(Excerpts from a dataset)
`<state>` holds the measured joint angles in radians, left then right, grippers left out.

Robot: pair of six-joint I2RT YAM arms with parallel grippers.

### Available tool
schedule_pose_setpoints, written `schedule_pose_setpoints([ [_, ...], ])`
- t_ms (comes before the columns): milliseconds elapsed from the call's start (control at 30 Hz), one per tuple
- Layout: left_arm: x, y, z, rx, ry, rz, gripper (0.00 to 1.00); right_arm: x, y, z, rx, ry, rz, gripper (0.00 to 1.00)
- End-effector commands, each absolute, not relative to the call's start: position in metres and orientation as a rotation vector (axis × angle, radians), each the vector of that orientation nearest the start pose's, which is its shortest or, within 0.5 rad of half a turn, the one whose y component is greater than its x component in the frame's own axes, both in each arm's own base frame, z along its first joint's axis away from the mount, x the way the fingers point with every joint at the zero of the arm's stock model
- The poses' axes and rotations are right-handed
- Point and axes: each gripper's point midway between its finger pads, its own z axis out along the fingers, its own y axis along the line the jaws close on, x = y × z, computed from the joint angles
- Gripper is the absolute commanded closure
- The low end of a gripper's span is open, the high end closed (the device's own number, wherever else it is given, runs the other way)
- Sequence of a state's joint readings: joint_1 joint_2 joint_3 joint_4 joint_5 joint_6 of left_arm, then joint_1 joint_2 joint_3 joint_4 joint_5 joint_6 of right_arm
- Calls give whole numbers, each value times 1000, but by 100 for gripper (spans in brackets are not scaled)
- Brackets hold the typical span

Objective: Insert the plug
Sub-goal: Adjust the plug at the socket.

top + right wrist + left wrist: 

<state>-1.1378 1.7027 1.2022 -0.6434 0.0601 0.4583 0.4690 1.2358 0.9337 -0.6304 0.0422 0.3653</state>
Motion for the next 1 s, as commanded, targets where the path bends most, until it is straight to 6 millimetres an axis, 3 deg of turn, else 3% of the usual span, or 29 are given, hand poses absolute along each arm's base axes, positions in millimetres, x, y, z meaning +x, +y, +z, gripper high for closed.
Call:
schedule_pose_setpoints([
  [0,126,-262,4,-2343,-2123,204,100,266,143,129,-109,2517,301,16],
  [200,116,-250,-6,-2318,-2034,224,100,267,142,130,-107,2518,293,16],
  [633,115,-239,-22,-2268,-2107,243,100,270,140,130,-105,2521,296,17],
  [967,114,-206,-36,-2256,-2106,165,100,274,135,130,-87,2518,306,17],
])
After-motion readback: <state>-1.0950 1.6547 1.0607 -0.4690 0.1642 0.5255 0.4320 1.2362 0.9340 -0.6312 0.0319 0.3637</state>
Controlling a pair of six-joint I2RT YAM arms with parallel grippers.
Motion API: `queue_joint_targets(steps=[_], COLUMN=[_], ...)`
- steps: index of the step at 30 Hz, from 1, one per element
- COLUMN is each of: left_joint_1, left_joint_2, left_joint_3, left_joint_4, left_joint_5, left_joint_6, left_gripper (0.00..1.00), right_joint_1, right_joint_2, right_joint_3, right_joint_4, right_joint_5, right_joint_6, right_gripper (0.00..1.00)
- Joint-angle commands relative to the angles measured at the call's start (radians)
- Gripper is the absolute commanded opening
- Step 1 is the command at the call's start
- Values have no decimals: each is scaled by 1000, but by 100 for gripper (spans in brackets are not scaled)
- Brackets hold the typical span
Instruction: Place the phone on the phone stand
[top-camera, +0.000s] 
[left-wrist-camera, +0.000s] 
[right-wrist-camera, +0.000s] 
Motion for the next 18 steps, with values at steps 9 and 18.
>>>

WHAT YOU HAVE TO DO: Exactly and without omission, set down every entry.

TASK OUTPUT:
`<state>` holds the measured joint angles in radians, left then right, grippers left out.

Robot: pair of six-joint I2RT YAM arms with parallel grippers.

### Available tool
schedule_pose_setpoints, written `schedule_pose_setpoints([ [_, ...], ])`
- t_ms (comes before the columns): milliseconds elapsed from the call's start (control at 30 Hz), one per tuple
- Layout: left_arm: x, y, z, rx, ry, rz, gripper (0.00 to 1.00); right_arm: x, y, z, rx, ry, rz, gripper (0.00 to 1.00)
- End-effector commands, each absolute, not relative to the call's start: position in metres and orientation as a rotation vector (axis × angle, radians), each the vector of that orientation nearest the start pose's, which is its shortest or, within 0.5 rad of half a turn, the one whose y component is greater than its x component in the frame's own axes, both in each arm's own base frame, z along its first joint's axis away from the mount, x the way the fingers point with every joint at the zero of the arm's stock model
- The poses' axes and rotations are right-handed
- Point and axes: each gripper's point midway between its finger pads, its own z axis out along the fingers, its own y axis along the line the jaws close on, x = y × z, computed from the joint angles
- Gripper is the absolute commanded closure
- The low end of a gripper's span is open, the high end closed (the device's own number, wherever else it is given, runs the other way)
- Sequence of a state's joint readings: joint_1 joint_2 joint_3 joint_4 joint_5 joint_6 of left_arm, then joint_1 joint_2 joint_3 joint_4 joint_5 joint_6 of right_arm
- Calls give whole numbers, each value times 1000, but by 100 for gripper (spans in brackets are not scaled)
- Brackets hold the typical span

Objective: Insert the plug
Sub-goal: Adjust the plug at the socket.

top + right wrist + left wrist: 

<state>-1.1378 1.7027 1.2022 -0.6434 0.0601 0.4583 0.4690 1.2358 0.9337 -0.6304 0.0422 0.3653</state>
Motion for the next 1 s, as commanded, targets where the path bends most, until it is straight to 6 millimetres an axis, 3 deg of turn, else 3% of the usual span, or 29 are given, hand poses absolute along each arm's base axes, positions in millimetres, x, y, z meaning +x, +y, +z, gripper high for closed.
Call:
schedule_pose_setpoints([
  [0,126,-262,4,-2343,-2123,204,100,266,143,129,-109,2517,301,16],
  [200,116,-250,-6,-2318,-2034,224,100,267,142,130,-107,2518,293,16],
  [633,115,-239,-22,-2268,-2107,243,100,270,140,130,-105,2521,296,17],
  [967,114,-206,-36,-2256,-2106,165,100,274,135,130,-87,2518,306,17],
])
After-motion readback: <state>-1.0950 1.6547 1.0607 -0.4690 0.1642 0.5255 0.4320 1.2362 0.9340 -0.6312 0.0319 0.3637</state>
Controlling a pair of six-joint I2RT YAM arms with parallel grippers.
Motion API: `queue_joint_targets(steps=[_], COLUMN=[_], ...)`
- steps: index of the step at 30 Hz, from 1, one per element
- COLUMN is each of: left_joint_1, left_joint_2, left_joint_3, left_joint_4, left_joint_5, left_joint_6, left_gripper (0.00..1.00), right_joint_1, right_joint_2, right_joint_3, right_joint_4, right_joint_5, right_joint_6, right_gripper (0.00..1.00)
- Joint-angle commands relative to the angles measured at the call's start (radians)
- Gripper is the absolute commanded opening
- Step 1 is the command at the call's start
- Values have no decimals: each is scaled by 1000, but by 100 for gripper (spans in brackets are not scaled)
- Brackets hold the typical span
Instruction: Place the phone on the phone stand
[top-camera, +0.000s] 
[left-wrist-camera, +0.000s] 
[right-wrist-camera, +0.000s] 
Motion for the next 18 steps, with values at steps 9 and 18.
>>>

The generated output is now complete.